My girls were fascinated by little Lisa and her elderly buddy, Otto. Despite the many decades difference in their ages, the two are best friends. Together they engage in idyllic pursuits, telling stories, playing in Otto’s garden, sharing pilfered cookies, gazing at the stars. They eat cherry cake and count the pits as they spit them out. They dance exuberantly when Lisa hits a long-sought target with the slingshot that Otto made for her.
Lush-hued watercolor pictures illustrate the story’s action on each page.

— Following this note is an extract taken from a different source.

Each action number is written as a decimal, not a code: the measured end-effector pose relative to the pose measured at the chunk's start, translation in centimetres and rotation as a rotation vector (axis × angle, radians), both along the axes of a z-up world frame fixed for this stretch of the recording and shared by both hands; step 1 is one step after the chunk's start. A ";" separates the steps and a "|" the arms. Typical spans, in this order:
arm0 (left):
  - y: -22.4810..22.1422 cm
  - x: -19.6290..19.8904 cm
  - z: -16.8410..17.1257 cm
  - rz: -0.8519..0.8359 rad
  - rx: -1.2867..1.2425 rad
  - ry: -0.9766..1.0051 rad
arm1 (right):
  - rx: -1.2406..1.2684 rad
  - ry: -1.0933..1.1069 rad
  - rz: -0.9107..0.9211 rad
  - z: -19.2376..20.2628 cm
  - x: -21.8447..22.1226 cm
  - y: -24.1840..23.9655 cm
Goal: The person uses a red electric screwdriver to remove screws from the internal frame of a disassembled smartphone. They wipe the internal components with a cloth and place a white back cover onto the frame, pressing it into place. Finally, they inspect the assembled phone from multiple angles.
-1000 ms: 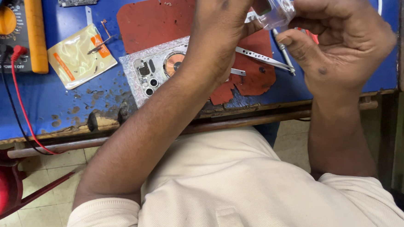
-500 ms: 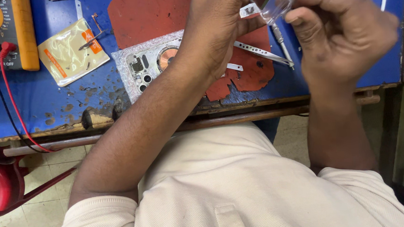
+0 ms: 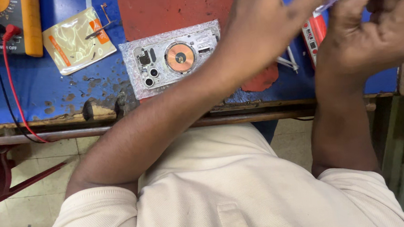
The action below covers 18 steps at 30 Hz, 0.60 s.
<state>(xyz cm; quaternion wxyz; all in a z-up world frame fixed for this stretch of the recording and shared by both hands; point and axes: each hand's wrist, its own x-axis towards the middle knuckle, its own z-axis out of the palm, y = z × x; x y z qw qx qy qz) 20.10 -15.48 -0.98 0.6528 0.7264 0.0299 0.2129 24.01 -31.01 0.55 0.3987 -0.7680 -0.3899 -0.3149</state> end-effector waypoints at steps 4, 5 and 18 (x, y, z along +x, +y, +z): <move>-0.8 -1.1 1.3 0.026 0.057 -0.199 | 0.059 0.115 0.021 -1.2 1.2 -1.1; -1.0 -1.0 1.4 0.040 0.090 -0.203 | 0.067 0.127 0.034 -1.3 1.3 -1.2; -0.7 -0.6 0.5 0.074 0.397 -0.231 | -0.019 0.212 0.022 -1.3 1.5 -2.0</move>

Most pages are bordered by childish pencil sketches of numbers, German words (the book’s original language) and figures that compliment the tale, such as the Native Americans and buffalo who appear below a contented Otto and Lisa lounging in the grass as Otto explains how certain tribes sometimes placed their dead in trees.
Then Otto gets sick and can’t get out of bed.
“Will you die soon?” Lisa asks, stroking Otto’s hand.
“Mhmmm,” Otto nods, “I think so.”
“Should we tie you to the top of a tree then?” Lisa wants to know. Otto laughs weakly.
“No, old Otto just wants to be laid to rest in the ground,” he says. “Then I can slowly turn into the soil, just like the grass, remember? And someday flowers might even grow out of that earth. Imagine that!”
After Otto dies, Lisa struggles to understand why he left and where he went. Otto’s wife, Olga, helps the little girl understand that while her best friend is gone, he will live forever in her memory.
I am grateful to this book. It helped my daughters understand, and not be frightened by, the sorrow they saw around them. It gave them the solace of knowing that Auntie Donna was still with us in some way. And I found that it comforted me, too.